→ **TASK GOAL**:
Return each line of the listing that follows in which the string "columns" can be found.

-- PROVIDED RECORDS follows --

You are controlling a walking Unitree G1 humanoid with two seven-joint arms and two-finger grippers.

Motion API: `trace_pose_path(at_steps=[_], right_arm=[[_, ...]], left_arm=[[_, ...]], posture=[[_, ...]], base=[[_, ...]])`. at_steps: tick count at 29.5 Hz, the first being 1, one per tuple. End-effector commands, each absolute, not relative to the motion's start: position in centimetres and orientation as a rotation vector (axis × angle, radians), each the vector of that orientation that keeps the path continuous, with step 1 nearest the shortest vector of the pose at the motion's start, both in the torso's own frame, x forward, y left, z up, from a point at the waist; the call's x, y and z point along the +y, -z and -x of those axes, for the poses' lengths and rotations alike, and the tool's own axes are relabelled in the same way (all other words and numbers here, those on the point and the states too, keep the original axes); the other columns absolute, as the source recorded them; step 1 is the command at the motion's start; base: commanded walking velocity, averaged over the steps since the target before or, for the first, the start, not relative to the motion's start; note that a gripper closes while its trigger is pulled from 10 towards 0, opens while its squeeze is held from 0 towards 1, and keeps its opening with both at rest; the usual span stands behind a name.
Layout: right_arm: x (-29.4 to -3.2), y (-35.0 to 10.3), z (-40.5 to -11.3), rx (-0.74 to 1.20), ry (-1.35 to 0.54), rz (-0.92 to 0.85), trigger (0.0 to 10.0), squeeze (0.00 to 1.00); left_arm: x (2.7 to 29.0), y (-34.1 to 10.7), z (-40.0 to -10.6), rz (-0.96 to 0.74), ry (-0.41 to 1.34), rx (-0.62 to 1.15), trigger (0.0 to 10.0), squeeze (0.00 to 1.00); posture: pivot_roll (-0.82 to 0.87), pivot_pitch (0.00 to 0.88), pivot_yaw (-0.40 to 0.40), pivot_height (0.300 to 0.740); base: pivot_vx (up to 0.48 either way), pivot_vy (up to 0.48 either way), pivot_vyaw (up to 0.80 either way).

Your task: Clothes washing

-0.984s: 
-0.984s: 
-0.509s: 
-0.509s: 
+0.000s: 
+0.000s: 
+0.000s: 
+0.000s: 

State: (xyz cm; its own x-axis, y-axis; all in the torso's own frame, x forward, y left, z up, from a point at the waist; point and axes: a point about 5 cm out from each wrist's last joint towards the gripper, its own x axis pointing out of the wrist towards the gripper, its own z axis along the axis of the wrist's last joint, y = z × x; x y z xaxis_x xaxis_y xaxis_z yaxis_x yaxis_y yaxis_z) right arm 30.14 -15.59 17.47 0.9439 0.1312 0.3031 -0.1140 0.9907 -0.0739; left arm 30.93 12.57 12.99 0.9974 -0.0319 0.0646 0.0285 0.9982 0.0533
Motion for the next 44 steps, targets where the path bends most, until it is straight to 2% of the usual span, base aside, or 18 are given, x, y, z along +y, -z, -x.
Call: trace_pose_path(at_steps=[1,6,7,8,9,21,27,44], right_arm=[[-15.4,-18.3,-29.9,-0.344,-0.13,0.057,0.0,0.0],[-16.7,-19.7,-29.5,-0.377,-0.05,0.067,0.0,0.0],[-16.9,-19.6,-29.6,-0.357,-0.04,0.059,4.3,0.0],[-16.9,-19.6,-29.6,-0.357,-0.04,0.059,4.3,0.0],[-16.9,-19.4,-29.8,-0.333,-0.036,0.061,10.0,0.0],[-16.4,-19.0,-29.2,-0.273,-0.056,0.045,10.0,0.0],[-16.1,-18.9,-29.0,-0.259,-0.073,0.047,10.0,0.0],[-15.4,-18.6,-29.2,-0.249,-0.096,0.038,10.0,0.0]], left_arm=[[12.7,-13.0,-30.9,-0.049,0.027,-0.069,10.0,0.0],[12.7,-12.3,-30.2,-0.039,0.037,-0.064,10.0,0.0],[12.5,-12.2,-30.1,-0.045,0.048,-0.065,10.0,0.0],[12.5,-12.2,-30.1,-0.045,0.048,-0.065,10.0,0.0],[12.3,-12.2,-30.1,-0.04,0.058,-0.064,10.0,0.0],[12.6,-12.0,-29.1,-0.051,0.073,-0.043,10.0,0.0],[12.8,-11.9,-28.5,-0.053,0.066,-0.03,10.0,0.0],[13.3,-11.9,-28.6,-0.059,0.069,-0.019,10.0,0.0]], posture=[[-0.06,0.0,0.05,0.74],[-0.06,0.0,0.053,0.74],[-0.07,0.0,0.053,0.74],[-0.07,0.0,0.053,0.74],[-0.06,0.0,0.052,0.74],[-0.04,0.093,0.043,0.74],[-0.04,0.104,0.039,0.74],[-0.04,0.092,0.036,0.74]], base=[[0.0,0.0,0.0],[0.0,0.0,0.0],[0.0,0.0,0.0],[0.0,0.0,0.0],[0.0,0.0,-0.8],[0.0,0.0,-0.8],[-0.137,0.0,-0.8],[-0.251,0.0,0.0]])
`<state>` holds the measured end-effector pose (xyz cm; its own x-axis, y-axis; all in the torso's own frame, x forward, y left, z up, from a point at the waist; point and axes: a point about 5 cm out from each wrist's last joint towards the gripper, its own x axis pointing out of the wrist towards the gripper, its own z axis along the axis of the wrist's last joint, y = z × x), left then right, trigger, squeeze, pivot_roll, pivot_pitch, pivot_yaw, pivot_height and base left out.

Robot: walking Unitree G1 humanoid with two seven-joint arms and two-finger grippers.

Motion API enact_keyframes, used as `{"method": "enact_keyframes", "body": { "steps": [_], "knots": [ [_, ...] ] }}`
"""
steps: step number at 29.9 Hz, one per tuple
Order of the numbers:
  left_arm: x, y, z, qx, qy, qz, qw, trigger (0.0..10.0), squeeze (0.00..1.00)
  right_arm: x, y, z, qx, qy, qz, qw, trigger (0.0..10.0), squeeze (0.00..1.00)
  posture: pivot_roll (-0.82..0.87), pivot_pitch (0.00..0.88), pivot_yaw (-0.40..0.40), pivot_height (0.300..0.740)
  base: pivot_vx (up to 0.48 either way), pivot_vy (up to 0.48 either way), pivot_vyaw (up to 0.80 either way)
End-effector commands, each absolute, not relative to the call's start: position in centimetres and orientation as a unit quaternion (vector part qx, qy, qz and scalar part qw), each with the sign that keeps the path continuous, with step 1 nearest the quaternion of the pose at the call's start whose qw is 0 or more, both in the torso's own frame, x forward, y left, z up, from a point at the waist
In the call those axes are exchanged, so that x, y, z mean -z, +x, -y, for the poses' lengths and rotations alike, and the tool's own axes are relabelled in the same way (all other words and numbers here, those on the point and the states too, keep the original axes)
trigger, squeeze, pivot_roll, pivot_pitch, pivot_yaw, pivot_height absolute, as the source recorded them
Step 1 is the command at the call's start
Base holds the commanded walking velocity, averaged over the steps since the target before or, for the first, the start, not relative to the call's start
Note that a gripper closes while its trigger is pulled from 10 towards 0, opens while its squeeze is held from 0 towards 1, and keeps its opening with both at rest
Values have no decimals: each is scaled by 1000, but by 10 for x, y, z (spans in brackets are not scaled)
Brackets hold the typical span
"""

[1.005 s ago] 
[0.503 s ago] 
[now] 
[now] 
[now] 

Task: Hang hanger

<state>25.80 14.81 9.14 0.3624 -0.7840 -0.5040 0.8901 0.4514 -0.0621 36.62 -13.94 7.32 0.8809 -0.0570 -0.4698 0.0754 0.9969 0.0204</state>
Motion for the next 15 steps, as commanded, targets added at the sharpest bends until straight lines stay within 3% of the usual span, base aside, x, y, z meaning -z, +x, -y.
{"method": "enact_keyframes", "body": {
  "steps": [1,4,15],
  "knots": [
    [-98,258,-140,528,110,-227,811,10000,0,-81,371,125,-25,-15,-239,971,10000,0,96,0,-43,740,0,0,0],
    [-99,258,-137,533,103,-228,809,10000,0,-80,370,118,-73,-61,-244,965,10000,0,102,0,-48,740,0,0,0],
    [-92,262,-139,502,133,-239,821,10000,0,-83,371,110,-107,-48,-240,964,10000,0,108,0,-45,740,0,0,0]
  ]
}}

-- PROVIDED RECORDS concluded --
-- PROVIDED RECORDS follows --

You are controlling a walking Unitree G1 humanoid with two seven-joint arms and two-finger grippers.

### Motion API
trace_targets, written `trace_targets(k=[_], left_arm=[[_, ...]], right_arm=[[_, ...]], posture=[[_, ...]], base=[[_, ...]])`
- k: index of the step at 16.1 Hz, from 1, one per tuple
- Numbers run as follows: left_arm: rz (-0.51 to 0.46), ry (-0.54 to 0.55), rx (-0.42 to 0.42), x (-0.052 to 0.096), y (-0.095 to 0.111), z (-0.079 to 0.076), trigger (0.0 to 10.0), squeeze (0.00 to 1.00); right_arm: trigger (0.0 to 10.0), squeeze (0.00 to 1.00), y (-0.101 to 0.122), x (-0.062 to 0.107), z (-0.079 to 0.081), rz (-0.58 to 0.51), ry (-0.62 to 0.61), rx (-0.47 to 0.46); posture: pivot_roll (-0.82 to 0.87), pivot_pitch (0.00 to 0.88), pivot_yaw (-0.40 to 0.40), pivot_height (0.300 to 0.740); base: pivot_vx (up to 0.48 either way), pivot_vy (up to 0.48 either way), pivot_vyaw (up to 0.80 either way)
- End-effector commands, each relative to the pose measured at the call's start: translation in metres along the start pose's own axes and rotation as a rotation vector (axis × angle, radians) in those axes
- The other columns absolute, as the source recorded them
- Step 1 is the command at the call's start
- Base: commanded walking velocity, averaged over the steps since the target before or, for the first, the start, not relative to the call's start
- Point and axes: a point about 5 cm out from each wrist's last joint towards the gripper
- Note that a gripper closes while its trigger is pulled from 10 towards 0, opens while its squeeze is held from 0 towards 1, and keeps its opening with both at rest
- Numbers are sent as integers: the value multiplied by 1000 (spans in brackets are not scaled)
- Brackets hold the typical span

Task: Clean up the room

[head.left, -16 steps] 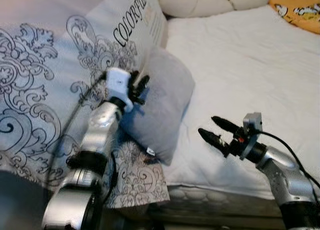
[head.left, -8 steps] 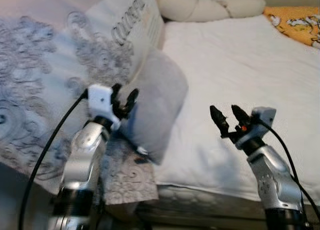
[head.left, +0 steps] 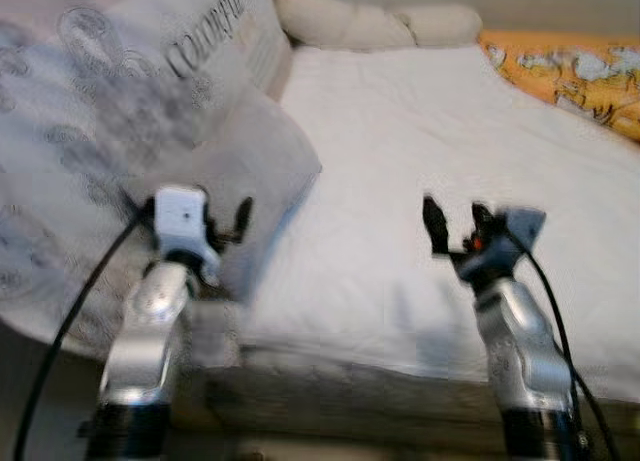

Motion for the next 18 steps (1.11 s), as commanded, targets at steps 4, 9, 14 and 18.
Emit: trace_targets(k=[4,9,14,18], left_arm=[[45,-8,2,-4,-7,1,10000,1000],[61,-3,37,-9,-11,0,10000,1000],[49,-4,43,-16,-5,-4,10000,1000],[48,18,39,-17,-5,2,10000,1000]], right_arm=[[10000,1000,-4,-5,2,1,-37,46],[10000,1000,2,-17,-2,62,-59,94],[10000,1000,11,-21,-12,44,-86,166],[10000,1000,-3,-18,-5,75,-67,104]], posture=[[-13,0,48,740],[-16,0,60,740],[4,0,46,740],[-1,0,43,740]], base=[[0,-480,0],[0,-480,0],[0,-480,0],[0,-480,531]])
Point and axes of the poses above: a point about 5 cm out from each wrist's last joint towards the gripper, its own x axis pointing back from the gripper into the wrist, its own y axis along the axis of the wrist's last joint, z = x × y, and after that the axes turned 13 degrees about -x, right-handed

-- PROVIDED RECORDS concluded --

→ **ANSWER FOR THE TASK**:
Motion API: `trace_pose_path(at_steps=[_], right_arm=[[_, ...]], left_arm=[[_, ...]], posture=[[_, ...]], base=[[_, ...]])`. at_steps: tick count at 29.5 Hz, the first being 1, one per tuple. End-effector commands, each absolute, not relative to the motion's start: position in centimetres and orientation as a rotation vector (axis × angle, radians), each the vector of that orientation that keeps the path continuous, with step 1 nearest the shortest vector of the pose at the motion's start, both in the torso's own frame, x forward, y left, z up, from a point at the waist; the call's x, y and z point along the +y, -z and -x of those axes, for the poses' lengths and rotations alike, and the tool's own axes are relabelled in the same way (all other words and numbers here, those on the point and the states too, keep the original axes); the other columns absolute, as the source recorded them; step 1 is the command at the motion's start; base: commanded walking velocity, averaged over the steps since the target before or, for the first, the start, not relative to the motion's start; note that a gripper closes while its trigger is pulled from 10 towards 0, opens while its squeeze is held from 0 towards 1, and keeps its opening with both at rest; the usual span stands behind a name.
- The other columns absolute, as the source recorded them

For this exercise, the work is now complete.